Das Grab des Dichters und Journalisten Lajos Zs. Nagy (Zsélyi Nagy Lajos)
Friedhöfe, Grabsteine, Gräber
Er wurde in Karikáspuszta bei Zsély geboren, das damals zu Szklabonya gehörte. Er besuchte die Schule in Zsély und Komárom und machte dort 1954 seinen Abschluss. Eine Zeit lang studierte er an der Komenský-Universität und unterrichtete anschließend auf dem Land.

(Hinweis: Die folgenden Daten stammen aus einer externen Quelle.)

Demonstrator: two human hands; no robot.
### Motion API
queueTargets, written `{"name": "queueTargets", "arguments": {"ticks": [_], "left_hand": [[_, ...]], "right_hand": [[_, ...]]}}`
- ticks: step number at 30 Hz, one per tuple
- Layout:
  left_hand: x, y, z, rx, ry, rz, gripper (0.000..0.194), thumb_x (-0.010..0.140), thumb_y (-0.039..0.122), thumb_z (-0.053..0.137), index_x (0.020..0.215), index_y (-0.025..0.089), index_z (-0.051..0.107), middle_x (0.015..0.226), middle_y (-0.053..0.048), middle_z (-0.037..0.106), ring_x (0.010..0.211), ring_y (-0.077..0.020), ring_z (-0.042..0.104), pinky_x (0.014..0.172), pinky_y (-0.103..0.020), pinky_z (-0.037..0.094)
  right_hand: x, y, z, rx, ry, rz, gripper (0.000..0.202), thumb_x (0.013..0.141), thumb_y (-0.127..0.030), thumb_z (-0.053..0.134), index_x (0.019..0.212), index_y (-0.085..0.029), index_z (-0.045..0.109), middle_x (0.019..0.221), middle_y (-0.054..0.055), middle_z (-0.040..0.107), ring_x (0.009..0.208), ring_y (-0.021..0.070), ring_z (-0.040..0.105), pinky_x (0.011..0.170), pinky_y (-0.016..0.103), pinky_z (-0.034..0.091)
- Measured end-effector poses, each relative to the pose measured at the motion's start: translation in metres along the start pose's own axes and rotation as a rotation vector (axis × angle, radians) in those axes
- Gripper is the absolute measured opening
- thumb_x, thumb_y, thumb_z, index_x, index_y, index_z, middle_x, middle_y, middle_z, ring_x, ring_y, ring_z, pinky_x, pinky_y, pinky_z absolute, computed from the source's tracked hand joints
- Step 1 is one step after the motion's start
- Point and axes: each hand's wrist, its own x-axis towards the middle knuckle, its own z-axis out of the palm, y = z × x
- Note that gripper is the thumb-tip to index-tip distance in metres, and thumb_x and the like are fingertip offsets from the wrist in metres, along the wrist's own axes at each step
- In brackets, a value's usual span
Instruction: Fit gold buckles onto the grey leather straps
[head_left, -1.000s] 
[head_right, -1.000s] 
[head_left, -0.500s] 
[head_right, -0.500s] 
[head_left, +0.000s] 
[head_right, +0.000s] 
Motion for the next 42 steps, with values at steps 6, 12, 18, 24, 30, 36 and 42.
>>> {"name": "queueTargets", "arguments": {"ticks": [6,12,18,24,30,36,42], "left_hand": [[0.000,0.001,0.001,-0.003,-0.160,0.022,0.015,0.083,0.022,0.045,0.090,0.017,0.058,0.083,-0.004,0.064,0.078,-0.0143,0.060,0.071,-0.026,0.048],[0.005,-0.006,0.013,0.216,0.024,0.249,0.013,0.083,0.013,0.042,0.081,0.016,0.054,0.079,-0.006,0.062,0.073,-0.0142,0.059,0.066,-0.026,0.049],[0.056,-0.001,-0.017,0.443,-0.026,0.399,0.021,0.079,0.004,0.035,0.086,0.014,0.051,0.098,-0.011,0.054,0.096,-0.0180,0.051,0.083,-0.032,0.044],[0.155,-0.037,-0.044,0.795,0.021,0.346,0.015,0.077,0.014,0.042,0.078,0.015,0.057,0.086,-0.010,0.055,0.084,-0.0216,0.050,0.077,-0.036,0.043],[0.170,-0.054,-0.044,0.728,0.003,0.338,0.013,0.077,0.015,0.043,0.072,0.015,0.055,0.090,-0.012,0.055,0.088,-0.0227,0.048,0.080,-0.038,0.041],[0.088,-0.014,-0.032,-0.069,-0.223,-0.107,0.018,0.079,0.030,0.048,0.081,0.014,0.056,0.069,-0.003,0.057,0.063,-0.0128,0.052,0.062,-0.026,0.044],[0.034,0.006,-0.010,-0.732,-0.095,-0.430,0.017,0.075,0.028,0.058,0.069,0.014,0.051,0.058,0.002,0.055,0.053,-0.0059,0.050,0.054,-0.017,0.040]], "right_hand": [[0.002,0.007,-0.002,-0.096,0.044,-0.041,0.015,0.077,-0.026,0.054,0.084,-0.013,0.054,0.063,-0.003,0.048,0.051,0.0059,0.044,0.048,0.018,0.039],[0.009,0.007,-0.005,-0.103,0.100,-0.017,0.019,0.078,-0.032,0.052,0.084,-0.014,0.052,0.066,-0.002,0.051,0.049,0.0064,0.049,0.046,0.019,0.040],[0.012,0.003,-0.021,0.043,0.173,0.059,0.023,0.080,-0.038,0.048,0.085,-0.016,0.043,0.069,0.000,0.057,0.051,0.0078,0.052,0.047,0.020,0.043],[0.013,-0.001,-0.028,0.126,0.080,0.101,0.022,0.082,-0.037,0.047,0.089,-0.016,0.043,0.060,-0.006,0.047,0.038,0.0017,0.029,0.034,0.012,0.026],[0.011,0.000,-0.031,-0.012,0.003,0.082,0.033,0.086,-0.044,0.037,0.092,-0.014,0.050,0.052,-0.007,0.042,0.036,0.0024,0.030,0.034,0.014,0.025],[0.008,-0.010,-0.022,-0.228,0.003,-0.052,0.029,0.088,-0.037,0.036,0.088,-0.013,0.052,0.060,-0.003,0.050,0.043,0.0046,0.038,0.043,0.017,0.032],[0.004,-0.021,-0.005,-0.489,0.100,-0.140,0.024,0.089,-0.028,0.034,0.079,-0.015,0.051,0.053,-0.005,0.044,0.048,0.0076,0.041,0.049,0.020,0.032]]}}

Von 1958 bis 1960 war er Redakteur der ungarischen Sendung des Slowakischen Rundfunks, von 1960 bis 1963 Reporter für die Zeitung Új Szó und von 1963 bis zu deren Einstellung (bis Herbst 1994) Mitarbeiter der Zeitung Hét. Seit 1995 ist er im Ruhestand. Er begann in Zsély zu unterrichten, kehrte oft zu seinen Eltern zurück und lebte dort während der Krankheit seiner betagten Mutter. Lajos Nagy wurde nach seinem Tod im Jahr 2005 auf dem Friedhof neben der Sósári út beigesetzt. Von 2010 bis 2016 markierte ein Holzkreuz die Ruhestätte des Dichters. Dieses Kreuz wurde von István Bojtos, einem Mitglied des örtlichen Kulturvereins VICTORIA, entworfen und gefertigt und vom Verein aufgestellt. Der Grabstein befindet sich heute im Westflügel von Schloss Zichy, im Museum für Heimatgeschichte und Ethnographie, als Teil einer Gedenkausstellung über Leben und Werk von Zs. Nagy Lajos. Am 22. Oktober 2016 enthüllten der Kulturverein Victoria, der Bürgerverein Zsélyi Nagy Lajos und der örtliche Zweig der MKP eine Gedenktafel aus Marmor am Grab.